YOUR GOAL: Here the job is to repeat the listing exactly, but not the pictures in it.

==== DATASET EXTRACT ====

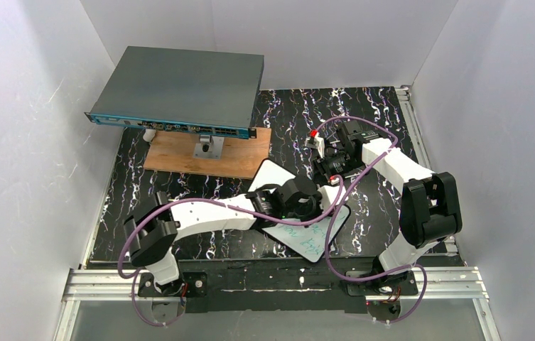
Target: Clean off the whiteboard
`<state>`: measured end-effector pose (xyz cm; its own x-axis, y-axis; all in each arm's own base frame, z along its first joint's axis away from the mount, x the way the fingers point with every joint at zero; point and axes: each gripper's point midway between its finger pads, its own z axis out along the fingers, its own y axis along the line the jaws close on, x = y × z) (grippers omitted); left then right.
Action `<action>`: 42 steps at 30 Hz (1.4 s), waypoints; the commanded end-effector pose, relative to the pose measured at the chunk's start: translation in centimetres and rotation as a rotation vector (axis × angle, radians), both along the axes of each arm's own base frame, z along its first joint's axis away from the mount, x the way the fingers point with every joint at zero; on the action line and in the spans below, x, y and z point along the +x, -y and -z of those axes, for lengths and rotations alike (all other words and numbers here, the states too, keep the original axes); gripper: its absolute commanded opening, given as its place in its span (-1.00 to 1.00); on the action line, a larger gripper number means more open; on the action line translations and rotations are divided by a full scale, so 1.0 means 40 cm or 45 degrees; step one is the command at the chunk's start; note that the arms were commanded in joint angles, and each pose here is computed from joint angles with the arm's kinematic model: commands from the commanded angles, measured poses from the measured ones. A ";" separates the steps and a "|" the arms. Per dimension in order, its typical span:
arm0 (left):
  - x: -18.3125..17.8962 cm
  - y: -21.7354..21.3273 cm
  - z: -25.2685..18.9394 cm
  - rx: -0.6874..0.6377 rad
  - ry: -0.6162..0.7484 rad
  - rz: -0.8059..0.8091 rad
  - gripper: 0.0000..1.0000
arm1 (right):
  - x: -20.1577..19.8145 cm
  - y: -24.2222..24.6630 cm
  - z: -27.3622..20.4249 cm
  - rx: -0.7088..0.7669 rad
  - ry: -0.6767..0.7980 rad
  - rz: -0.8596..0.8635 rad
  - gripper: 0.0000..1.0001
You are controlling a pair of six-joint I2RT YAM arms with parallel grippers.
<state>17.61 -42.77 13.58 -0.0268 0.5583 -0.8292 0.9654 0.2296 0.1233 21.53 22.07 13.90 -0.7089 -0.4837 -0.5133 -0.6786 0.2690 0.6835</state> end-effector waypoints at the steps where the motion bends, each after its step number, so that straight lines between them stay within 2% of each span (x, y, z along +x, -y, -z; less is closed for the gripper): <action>1: 0.038 0.070 -0.052 -0.148 -0.048 -0.158 -1.00 | 0.003 -0.016 -0.024 0.086 0.079 -0.051 -0.97; 3: 0.087 0.049 -0.038 -0.156 -0.072 -0.395 -1.00 | 0.003 -0.016 -0.025 0.087 0.082 -0.052 -0.97; 6: 0.121 0.001 -0.011 -0.142 -0.074 -0.609 -1.00 | 0.002 -0.016 -0.027 0.090 0.086 -0.053 -0.97; 11: 0.136 -0.097 0.032 -0.098 -0.041 -0.796 -1.00 | 0.002 -0.016 -0.028 0.092 0.083 -0.053 -0.97; 17: 0.136 -0.178 0.056 -0.040 0.012 -0.911 -1.00 | 0.002 -0.016 -0.026 0.088 0.084 -0.053 -0.97; 21: 0.125 -0.161 0.044 -0.056 0.032 -0.883 -1.00 | 0.003 -0.015 -0.025 0.085 0.087 -0.052 -0.97; 27: 0.057 -0.012 -0.016 -0.231 -0.079 -0.651 -1.00 | 0.003 -0.015 -0.023 0.083 0.082 -0.052 -0.97; 32: 0.030 0.073 -0.028 -0.300 -0.142 -0.579 -1.00 | 0.003 -0.016 -0.025 0.087 0.081 -0.051 -0.97; 37: 0.038 0.104 -0.047 -0.310 -0.126 -0.568 -1.00 | 0.002 -0.016 -0.026 0.089 0.081 -0.052 -0.97; 42: 0.057 0.075 -0.025 -0.234 -0.073 -0.627 -1.00 | 0.002 -0.016 -0.027 0.089 0.086 -0.052 -0.97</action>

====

EXERCISE RESPONSE:
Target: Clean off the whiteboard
`<state>`: measured end-effector pose (xyz cm; its own x-axis, y-axis; all in each arm's own base frame, z along its first joint's axis away from the mount, x the way the fingers point with every joint at zero; point and axes: each gripper's point midway between its finger pads, its own z axis out along the fingers, its own y axis along the line the jaws close on, x = y × z) (grippers omitted); left then right.
Action `<action>`: 42 steps at 30 Hz (1.4 s), waypoints; the commanded end-effector pose, relative to the pose measured at the chunk's start: translation in centimetres and rotation as a rotation vector (axis × angle, radians), both along the axes of each arm's own base frame, z along its first joint's axis away from the mount, x the way the fingers point with every joint at zero; on the action line and in the spans below, x, y and z point along the +x, -y and -z of those axes, for lengths and rotations alike (all other words and numbers here, the states too, keep the original axes); gripper: its absolute commanded opening, given as its place in its span (-1.00 to 1.00); on the action line, a larger gripper number means more open; on the action line translations and rotations are divided by a full scale, so 1.0 means 40 cm or 45 degrees; step one is the command at the chunk's start; note that the arms were commanded in joint angles, and each pose here is computed from joint angles with the arm's kinematic model: commands from the commanded angles, measured poses from the measured ones. A ";" separates the steps and a "|" the arms. Per dimension in order, its typical span:
arm0 (left):
  - x: -18.3125..17.8962 cm
  - y: -21.7354..21.3273 cm
  - z: -25.2685..18.9394 cm
  - rx: -0.6874..0.6377 rad
  - ry: -0.6162..0.7484 rad
  - rz: -0.8059..0.8091 rad
  - gripper: 0.0000..1.0000
arm1 (right):
  - x: -20.1577..19.8145 cm
  - y: -24.2222..24.6630 cm
  - z: -27.3622..20.4249 cm
  - rx: -0.7088..0.7669 rad
  - ry: -0.6767..0.7980 rad
  - rz: -0.8596..0.8635 rad
  - gripper: 0.0000..1.0001
You are controlling a pair of six-joint I2RT YAM arms with parallel grippers.
<state>17.61 -42.77 13.58 -0.0268 0.5583 -0.8292 0.9654 0.2296 0.1233 21.53 22.07 13.90 -0.7089 -0.4837 -0.5133 -0.6786 0.2690 0.6835</state> end-effector waypoints at the steps where the motion bends, each after its step number, so that straight lines between them stay within 2% of each span (x, y, z along +x, -y, -z; less is closed for the gripper): <action>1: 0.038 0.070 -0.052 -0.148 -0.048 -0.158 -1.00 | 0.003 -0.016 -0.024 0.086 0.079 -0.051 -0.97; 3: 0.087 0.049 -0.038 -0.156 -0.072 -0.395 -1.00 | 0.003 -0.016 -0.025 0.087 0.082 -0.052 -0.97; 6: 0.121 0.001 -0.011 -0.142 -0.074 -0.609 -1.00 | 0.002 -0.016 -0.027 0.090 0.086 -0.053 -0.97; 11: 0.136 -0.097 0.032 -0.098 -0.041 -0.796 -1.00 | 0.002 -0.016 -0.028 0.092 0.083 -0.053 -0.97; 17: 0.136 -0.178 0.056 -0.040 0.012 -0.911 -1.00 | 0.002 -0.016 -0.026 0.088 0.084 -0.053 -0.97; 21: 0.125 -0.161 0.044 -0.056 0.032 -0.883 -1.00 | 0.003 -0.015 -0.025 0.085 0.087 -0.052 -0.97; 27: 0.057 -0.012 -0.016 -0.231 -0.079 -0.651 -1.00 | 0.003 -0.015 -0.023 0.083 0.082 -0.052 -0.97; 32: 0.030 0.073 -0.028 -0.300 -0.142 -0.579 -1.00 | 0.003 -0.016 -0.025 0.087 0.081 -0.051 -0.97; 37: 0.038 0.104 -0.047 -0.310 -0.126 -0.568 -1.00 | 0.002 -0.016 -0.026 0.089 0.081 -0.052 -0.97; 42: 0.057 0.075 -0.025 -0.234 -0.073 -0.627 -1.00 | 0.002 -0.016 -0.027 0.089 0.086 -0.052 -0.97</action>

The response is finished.